Input Block Start

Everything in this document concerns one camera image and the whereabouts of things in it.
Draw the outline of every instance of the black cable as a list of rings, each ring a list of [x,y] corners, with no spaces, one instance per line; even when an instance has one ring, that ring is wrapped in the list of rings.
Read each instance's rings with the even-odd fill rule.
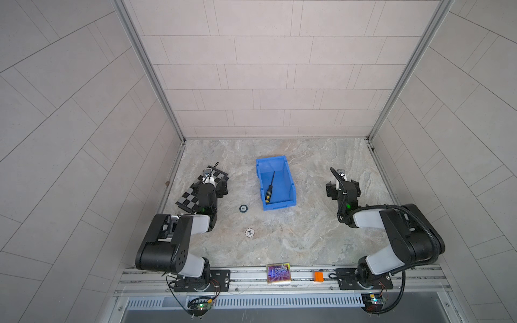
[[[393,302],[390,306],[386,307],[385,309],[379,310],[379,311],[367,311],[370,314],[384,314],[386,312],[389,312],[395,308],[402,299],[402,295],[404,294],[404,288],[406,287],[406,271],[404,270],[402,272],[402,283],[400,285],[400,292],[397,298],[395,299],[395,302]]]
[[[186,308],[183,307],[183,304],[181,304],[178,299],[176,298],[176,295],[174,295],[174,293],[172,292],[172,287],[171,287],[171,283],[169,283],[168,279],[167,279],[168,276],[165,276],[165,281],[167,282],[167,286],[169,287],[169,290],[171,291],[171,294],[172,296],[174,296],[174,299],[176,300],[176,302],[178,302],[179,306],[181,306],[181,308],[187,312],[188,315],[190,315],[189,311],[187,311]]]

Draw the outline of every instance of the orange block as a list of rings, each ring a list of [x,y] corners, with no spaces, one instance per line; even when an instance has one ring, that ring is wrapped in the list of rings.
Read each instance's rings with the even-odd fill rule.
[[[314,273],[314,282],[315,283],[322,283],[323,282],[323,273],[320,271],[317,271]]]

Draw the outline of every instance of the black and white checkerboard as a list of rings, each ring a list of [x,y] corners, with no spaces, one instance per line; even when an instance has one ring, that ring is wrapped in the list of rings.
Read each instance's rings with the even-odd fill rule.
[[[224,179],[226,181],[228,181],[228,179],[229,179],[227,173],[222,172],[222,171],[218,170],[217,168],[214,168],[214,172],[212,175],[214,177],[214,181],[216,182],[216,188],[217,188],[217,185],[219,185],[219,182],[221,181],[221,179]],[[203,179],[203,176],[199,175],[197,180],[200,181],[201,179]],[[199,202],[197,201],[197,196],[196,196],[196,193],[194,192],[193,187],[195,187],[197,185],[198,181],[196,183],[192,184],[189,187],[189,189],[187,189],[187,191],[185,193],[183,193],[183,195],[176,202],[176,204],[182,210],[184,210],[186,212],[189,212],[189,213],[197,212],[196,205],[199,205]]]

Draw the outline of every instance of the gray marble floor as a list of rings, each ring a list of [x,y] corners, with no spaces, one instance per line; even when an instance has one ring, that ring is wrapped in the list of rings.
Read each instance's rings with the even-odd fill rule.
[[[296,186],[297,205],[263,211],[255,160],[286,155]],[[364,139],[261,139],[187,141],[165,213],[207,165],[229,174],[228,195],[218,201],[214,230],[192,236],[190,252],[212,266],[354,264],[388,242],[376,229],[352,229],[336,218],[337,201],[327,197],[329,168],[343,168],[361,185],[360,205],[391,203]],[[240,213],[241,204],[249,207]],[[255,230],[252,238],[245,230]]]

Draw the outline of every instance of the white tile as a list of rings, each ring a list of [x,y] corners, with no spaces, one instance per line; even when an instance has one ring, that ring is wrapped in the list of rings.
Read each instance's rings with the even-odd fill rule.
[[[162,36],[170,64],[235,64],[233,37]]]
[[[373,36],[373,33],[377,29],[377,23],[379,23],[379,18],[383,13],[384,5],[386,1],[376,1],[375,6],[373,7],[372,14],[368,21],[368,27],[366,28],[365,36]]]
[[[20,222],[0,216],[0,248],[5,246],[20,225]]]
[[[503,252],[480,259],[478,263],[492,286],[494,286],[497,294],[500,295],[501,301],[511,318],[515,320],[517,318],[517,309],[506,295],[509,290],[517,288],[517,284],[514,280],[506,281],[506,277],[508,277],[513,268],[517,268],[517,253],[515,250]]]
[[[436,32],[431,47],[458,67],[462,67],[488,30],[472,22],[448,14]]]
[[[437,97],[413,74],[400,94],[400,99],[417,121],[421,121]]]
[[[472,255],[475,259],[480,259],[512,249],[513,247],[508,242],[508,239],[506,239],[505,236],[501,236],[499,238],[475,245],[474,247],[470,247],[470,252],[472,252]]]
[[[198,110],[192,90],[165,90],[172,110]]]
[[[107,174],[92,157],[79,151],[4,251],[54,263]]]
[[[517,3],[512,0],[478,0],[467,19],[503,37],[517,41],[515,11]]]
[[[214,2],[220,35],[289,36],[292,1],[217,0]]]
[[[409,110],[402,114],[394,128],[418,167],[422,167],[438,151],[438,147]]]
[[[205,5],[206,20],[208,22],[208,29],[211,36],[219,35],[219,27],[217,26],[216,9],[214,0],[203,0]]]
[[[0,78],[0,160],[22,142],[46,117]]]
[[[142,148],[142,145],[136,140],[134,136],[131,136],[129,139],[129,143],[133,146],[133,148],[138,152],[138,154],[145,159],[147,157],[147,152],[144,148]]]
[[[179,140],[179,137],[177,135],[175,135],[170,146],[168,147],[167,153],[165,154],[165,158],[163,158],[163,162],[160,165],[160,169],[158,170],[158,174],[156,175],[155,182],[153,183],[153,188],[158,192],[162,192],[163,190],[165,190],[165,187],[166,187],[165,183],[171,179],[170,173],[171,173],[172,166],[174,165],[174,162],[176,161],[176,155],[178,153],[179,147],[180,147],[180,140]],[[144,196],[140,197],[139,195],[136,195],[136,194],[135,194],[135,196],[138,197],[139,199],[144,197]]]
[[[77,91],[73,99],[100,125],[137,81],[127,57],[120,56]]]
[[[514,173],[517,159],[517,112],[483,86],[479,86],[456,111],[457,116]]]
[[[147,201],[145,202],[144,209],[138,218],[136,226],[131,234],[129,243],[127,243],[127,247],[124,251],[124,255],[122,257],[122,262],[129,265],[134,265],[134,260],[136,257],[136,252],[140,245],[142,244],[142,240],[153,220],[156,209],[158,208],[158,204],[160,203],[161,195],[155,190],[152,189]]]
[[[516,55],[517,44],[499,37],[469,73],[514,109],[517,107]]]
[[[420,121],[420,124],[422,125],[422,127],[425,128],[428,125],[429,121],[431,121],[431,119],[434,118],[436,113],[442,108],[443,105],[444,105],[444,103],[441,102],[440,99],[437,99],[434,102],[432,107],[429,109],[429,111],[427,111],[427,113],[424,115],[424,117]]]
[[[260,90],[260,105],[262,110],[311,110],[315,97],[316,90]]]
[[[399,199],[400,204],[415,203],[411,193],[406,187],[404,180],[400,175],[397,175],[393,181],[391,181],[395,195]]]
[[[305,1],[300,36],[363,36],[373,1]]]
[[[472,184],[470,186],[470,190],[474,193],[475,196],[479,196],[512,176],[512,172],[509,171],[506,166],[501,165],[501,167],[498,169],[481,178],[475,184]]]
[[[49,41],[49,43],[53,43],[59,39],[59,36],[56,34],[54,29],[52,29],[45,17],[43,17],[38,7],[36,7],[32,0],[17,0],[17,2],[20,7],[22,7],[23,11],[25,11],[25,13],[32,20],[32,22],[34,22],[36,27],[38,27],[45,38]]]
[[[445,212],[443,205],[440,205],[437,208],[435,208],[434,210],[432,210],[431,212],[429,212],[428,214],[426,214],[425,218],[427,220],[429,220],[429,222],[434,222],[446,214],[447,213]]]
[[[18,322],[31,302],[41,282],[0,274],[0,303],[2,320]]]
[[[144,204],[133,194],[128,194],[122,209],[120,209],[117,220],[106,239],[106,243],[90,271],[91,275],[110,280],[115,277],[118,265],[131,238],[130,235],[135,228],[143,207]]]
[[[24,221],[95,128],[73,100],[45,120],[0,163],[0,214]]]
[[[157,100],[155,104],[151,106],[151,109],[149,109],[133,134],[146,152],[149,152],[156,137],[160,133],[161,127],[167,121],[165,111]]]
[[[162,145],[155,141],[151,150],[147,154],[147,158],[138,173],[134,185],[138,187],[145,195],[148,195],[155,182],[156,174],[160,169],[160,165],[165,157],[166,150]]]
[[[90,141],[114,163],[141,120],[140,110],[126,95],[97,128]]]
[[[178,135],[176,130],[174,130],[174,127],[170,121],[166,121],[160,130],[160,133],[158,134],[158,140],[160,141],[160,144],[162,144],[163,149],[167,151],[168,147],[171,145],[172,140],[177,136]]]
[[[442,106],[425,130],[468,186],[502,165],[446,106]]]
[[[206,110],[253,110],[252,90],[201,90]]]
[[[108,172],[110,171],[113,163],[99,150],[99,148],[95,147],[91,141],[88,140],[86,144],[84,144],[83,150],[85,153],[90,155],[90,157],[95,159],[95,161],[98,162],[102,167],[104,167],[105,170]]]
[[[447,159],[442,159],[425,175],[425,178],[434,188],[434,192],[468,247],[501,235],[497,225]]]
[[[395,154],[393,155],[393,157],[391,157],[391,159],[393,160],[393,162],[396,162],[399,160],[400,156],[402,156],[403,153],[405,153],[407,150],[406,146],[402,145],[400,146],[400,148],[397,150],[397,152],[395,152]]]
[[[133,90],[144,105],[145,111],[149,111],[149,108],[155,103],[157,98],[147,76],[141,78],[135,84]]]
[[[229,88],[285,88],[287,65],[226,65],[226,76]]]
[[[308,64],[311,37],[235,37],[239,64]]]
[[[471,305],[470,308],[478,319],[509,319],[510,315],[506,311],[503,303],[490,303]]]
[[[293,1],[293,15],[291,18],[291,36],[300,36],[301,12],[303,10],[303,1]]]
[[[392,89],[404,65],[363,65],[355,88]]]
[[[219,74],[221,88],[228,89],[228,78],[226,77],[226,67],[224,64],[217,64],[217,73]]]
[[[517,234],[515,234],[517,222],[513,212],[515,208],[515,189],[517,189],[517,178],[512,176],[478,196],[479,202],[494,219],[514,248],[517,246]]]
[[[425,162],[424,165],[422,165],[422,167],[420,167],[422,174],[427,174],[427,172],[436,166],[436,164],[439,163],[444,157],[445,156],[441,151],[437,151],[433,157],[431,157],[427,162]]]
[[[392,125],[397,125],[397,122],[399,122],[400,117],[406,110],[407,108],[404,103],[400,99],[397,99],[390,112],[388,113],[388,120],[390,123]]]
[[[365,36],[314,37],[310,63],[375,64],[385,40],[384,37]]]
[[[65,321],[106,235],[85,222],[79,222],[20,322]]]
[[[179,111],[178,116],[185,127],[198,127],[203,125],[203,120],[210,120],[214,127],[228,126],[228,120],[224,111]]]
[[[353,65],[297,65],[294,88],[346,88]]]
[[[342,126],[373,126],[379,111],[346,110],[341,120]]]
[[[101,0],[34,0],[46,20],[60,37],[86,26],[113,11],[111,3]]]
[[[131,47],[131,42],[116,13],[112,12],[102,17],[97,20],[95,24],[115,57],[119,57]]]
[[[450,218],[444,216],[433,223],[444,240],[446,251],[441,255],[454,273],[461,291],[469,304],[499,302],[494,289],[479,268],[476,260],[454,228]]]
[[[15,0],[2,1],[1,8],[0,71],[49,44]]]
[[[393,181],[399,175],[399,171],[397,170],[395,163],[391,159],[391,156],[389,155],[388,150],[386,150],[386,146],[384,145],[384,142],[381,139],[381,136],[379,136],[379,135],[375,136],[372,143],[373,143],[373,147],[375,148],[375,152],[377,153],[377,156],[381,160],[382,166],[383,166],[384,170],[386,171],[388,180]]]
[[[461,67],[462,70],[465,71],[465,73],[470,73],[470,71],[473,69],[473,67],[479,62],[479,60],[482,58],[482,56],[486,53],[488,48],[492,46],[494,41],[499,37],[497,34],[494,34],[493,32],[488,32],[488,34],[483,38],[483,40],[479,43],[479,45],[476,47],[472,55],[467,59],[465,64]]]
[[[0,252],[0,273],[42,281],[52,267],[51,264]]]
[[[431,48],[420,60],[415,75],[453,112],[479,84]]]
[[[95,321],[106,293],[81,289],[79,296],[68,314],[66,323],[89,323]]]
[[[95,22],[87,25],[88,30],[92,33],[92,36],[95,38],[95,41],[99,45],[100,49],[104,53],[104,56],[108,59],[108,61],[112,62],[115,59],[115,55],[111,51],[108,43],[100,33],[99,27],[95,24]]]
[[[433,192],[433,189],[425,180],[409,151],[403,153],[395,165],[407,189],[411,192],[415,204],[418,205],[418,208],[423,214],[431,212],[436,206],[440,205],[440,201],[436,197],[435,192]]]
[[[389,155],[393,157],[404,144],[389,122],[384,122],[379,129],[378,136],[383,140]]]
[[[298,127],[246,127],[246,137],[296,137]]]
[[[158,65],[165,80],[165,88],[176,89],[216,89],[221,88],[217,66],[209,64]]]
[[[46,117],[49,117],[56,111],[56,108],[14,67],[3,71],[0,73],[0,76]]]
[[[437,1],[386,1],[376,36],[421,36]]]
[[[135,71],[136,75],[139,78],[143,77],[145,75],[144,67],[142,66],[142,62],[140,62],[139,58],[137,57],[134,48],[128,49],[125,52],[125,55],[131,63],[131,66],[133,67],[133,70]]]
[[[84,282],[83,289],[89,289],[94,291],[100,291],[107,293],[110,288],[111,280],[101,278],[93,275],[88,275],[88,278]]]
[[[348,127],[300,126],[299,137],[345,137]]]
[[[406,64],[420,37],[386,37],[376,64]]]
[[[152,64],[170,64],[160,36],[140,36]]]
[[[357,78],[359,77],[359,73],[361,72],[362,65],[361,64],[355,64],[352,68],[352,72],[350,74],[350,78],[348,79],[348,83],[346,85],[346,88],[354,88],[355,84],[357,82]]]
[[[15,67],[54,106],[60,106],[107,64],[95,38],[82,28]]]
[[[101,217],[100,215],[98,215],[90,209],[87,209],[86,212],[84,212],[84,215],[81,218],[81,220],[106,233],[110,233],[111,227],[113,226],[113,223]]]
[[[140,202],[145,203],[145,200],[147,200],[147,195],[144,194],[138,187],[136,187],[134,184],[131,187],[130,192],[136,196],[140,200]]]
[[[228,138],[228,137],[245,137],[246,130],[244,127],[196,127],[196,134],[201,138]]]
[[[290,126],[333,126],[337,114],[335,110],[293,110]]]
[[[126,145],[89,206],[93,212],[115,222],[144,160],[131,144]]]
[[[314,110],[319,110],[321,108],[321,105],[322,105],[322,100],[323,100],[323,93],[325,92],[325,90],[323,89],[317,89],[316,90],[316,97],[314,98],[314,104],[312,106],[312,108]]]
[[[260,110],[235,110],[233,112],[233,117],[235,120],[235,126],[238,127],[282,126],[284,123],[284,112],[282,110],[272,110],[268,111],[268,113],[264,113],[264,111]]]
[[[131,0],[146,36],[210,35],[203,1]]]
[[[366,137],[372,131],[370,126],[350,126],[346,132],[347,137]]]

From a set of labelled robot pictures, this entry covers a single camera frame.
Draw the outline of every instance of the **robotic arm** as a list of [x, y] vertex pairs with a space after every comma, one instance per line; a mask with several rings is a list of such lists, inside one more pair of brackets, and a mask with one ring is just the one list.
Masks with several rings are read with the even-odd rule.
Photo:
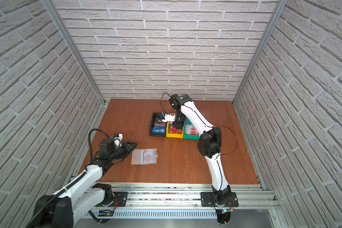
[[110, 205], [114, 199], [111, 185], [95, 184], [88, 193], [84, 192], [104, 176], [112, 165], [122, 162], [137, 147], [137, 143], [122, 143], [122, 139], [122, 134], [103, 139], [99, 144], [100, 150], [80, 175], [54, 194], [39, 198], [26, 228], [46, 224], [70, 228], [95, 205]]
[[176, 110], [176, 114], [166, 114], [164, 121], [173, 121], [175, 128], [182, 129], [187, 117], [194, 125], [200, 135], [197, 145], [198, 150], [205, 157], [209, 166], [214, 193], [213, 200], [217, 205], [222, 206], [227, 203], [228, 198], [231, 196], [231, 190], [225, 179], [220, 159], [220, 147], [222, 146], [220, 128], [214, 127], [201, 115], [188, 94], [182, 96], [171, 95], [169, 102], [173, 109]]

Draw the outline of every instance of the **white brick wall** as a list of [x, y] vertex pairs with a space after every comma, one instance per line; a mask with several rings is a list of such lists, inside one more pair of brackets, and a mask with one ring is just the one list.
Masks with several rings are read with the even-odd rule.
[[[270, 0], [54, 2], [106, 99], [159, 99], [163, 92], [182, 89], [180, 93], [201, 100], [233, 99], [276, 4]], [[139, 89], [139, 80], [148, 86]]]
[[235, 102], [293, 227], [342, 227], [342, 0], [289, 0]]
[[99, 105], [42, 2], [0, 0], [0, 227], [68, 181]]

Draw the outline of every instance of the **ventilation grille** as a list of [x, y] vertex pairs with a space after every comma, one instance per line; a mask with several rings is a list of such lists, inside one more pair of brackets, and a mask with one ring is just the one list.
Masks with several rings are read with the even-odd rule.
[[[92, 210], [98, 217], [101, 209]], [[84, 219], [91, 218], [89, 213], [83, 216]], [[117, 209], [113, 215], [99, 216], [99, 219], [216, 219], [214, 209]]]

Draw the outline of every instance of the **wooden floor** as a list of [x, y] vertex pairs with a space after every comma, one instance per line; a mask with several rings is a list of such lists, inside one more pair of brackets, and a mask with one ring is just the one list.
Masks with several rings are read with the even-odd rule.
[[[211, 124], [228, 126], [237, 135], [235, 152], [221, 156], [228, 183], [258, 184], [232, 102], [195, 101], [195, 105]], [[173, 112], [167, 100], [162, 101], [162, 106], [166, 112]], [[99, 181], [211, 184], [206, 160], [196, 147], [198, 140], [149, 136], [152, 112], [162, 112], [160, 100], [111, 99], [99, 129], [110, 136], [122, 133], [123, 141], [138, 143], [137, 149], [157, 148], [159, 157], [156, 164], [131, 165], [130, 155], [122, 163], [112, 166]], [[225, 154], [235, 148], [236, 138], [227, 128], [221, 129], [221, 153]], [[94, 153], [99, 150], [98, 144], [103, 138], [102, 133], [96, 132], [92, 141]], [[87, 153], [82, 165], [88, 162]]]

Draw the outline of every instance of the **black mounting plate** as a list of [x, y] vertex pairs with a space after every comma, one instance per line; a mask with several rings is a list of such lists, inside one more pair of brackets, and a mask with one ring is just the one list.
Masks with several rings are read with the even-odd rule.
[[[128, 192], [113, 192], [115, 198], [117, 198], [118, 206], [117, 207], [125, 207], [125, 203], [127, 202]], [[115, 202], [113, 201], [107, 207], [113, 208], [115, 206]], [[96, 207], [103, 207], [101, 203], [97, 204]]]
[[[200, 193], [200, 198], [201, 198], [201, 206], [202, 207], [214, 207], [216, 206], [211, 197], [213, 196], [213, 192], [201, 192]], [[239, 204], [238, 204], [238, 199], [237, 199], [237, 195], [235, 192], [231, 192], [231, 195], [230, 197], [232, 200], [230, 200], [230, 203], [233, 203], [234, 202], [234, 207], [238, 207]]]

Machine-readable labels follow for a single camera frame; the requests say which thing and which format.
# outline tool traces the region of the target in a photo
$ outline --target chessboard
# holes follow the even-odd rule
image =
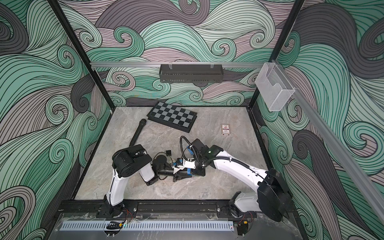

Input Block End

Only one thing is wanted here, an exact copy of the lines from the first line above through the line containing "Draw the outline of every instance of the black and", minus any picture.

Everything in this document concerns one camera image and the whereabouts of things in it.
Draw the outline of every instance of the black cable as a list of rings, each ring a list of [x,y] corners, with no spaces, one instance per line; even when an instance has one ring, that ring is wrapped in the list of rings.
Read each instance's rings with the even-odd fill rule.
[[[393,302],[390,306],[386,307],[385,309],[379,310],[379,311],[367,311],[370,314],[384,314],[386,312],[389,312],[395,308],[402,299],[402,295],[404,294],[404,288],[406,287],[406,271],[404,270],[402,272],[402,283],[400,285],[400,292],[397,298],[395,299],[395,302]]]
[[[186,308],[183,307],[183,304],[181,304],[178,299],[176,298],[176,295],[174,295],[174,293],[172,292],[172,287],[171,287],[171,283],[169,283],[168,279],[167,279],[168,276],[165,276],[165,281],[167,282],[167,286],[169,287],[169,290],[171,291],[171,294],[172,296],[174,296],[174,299],[176,300],[176,302],[178,302],[179,306],[181,306],[181,308],[187,312],[188,315],[190,315],[189,311],[187,311]]]

Draw the outline of every instance of the orange block as a list of rings, each ring a list of [x,y] corners, with no spaces, one instance per line; even when an instance has one ring, that ring is wrapped in the list of rings.
Read each instance's rings with the even-odd fill rule.
[[[314,273],[314,282],[315,283],[322,283],[323,282],[323,273],[320,271],[317,271]]]

Draw the outline of every instance of the black and white checkerboard as a list of rings, each ring a list of [x,y] corners, with no spaces, one instance per line; even when an instance has one ring, that ring is wrapped in the list of rings.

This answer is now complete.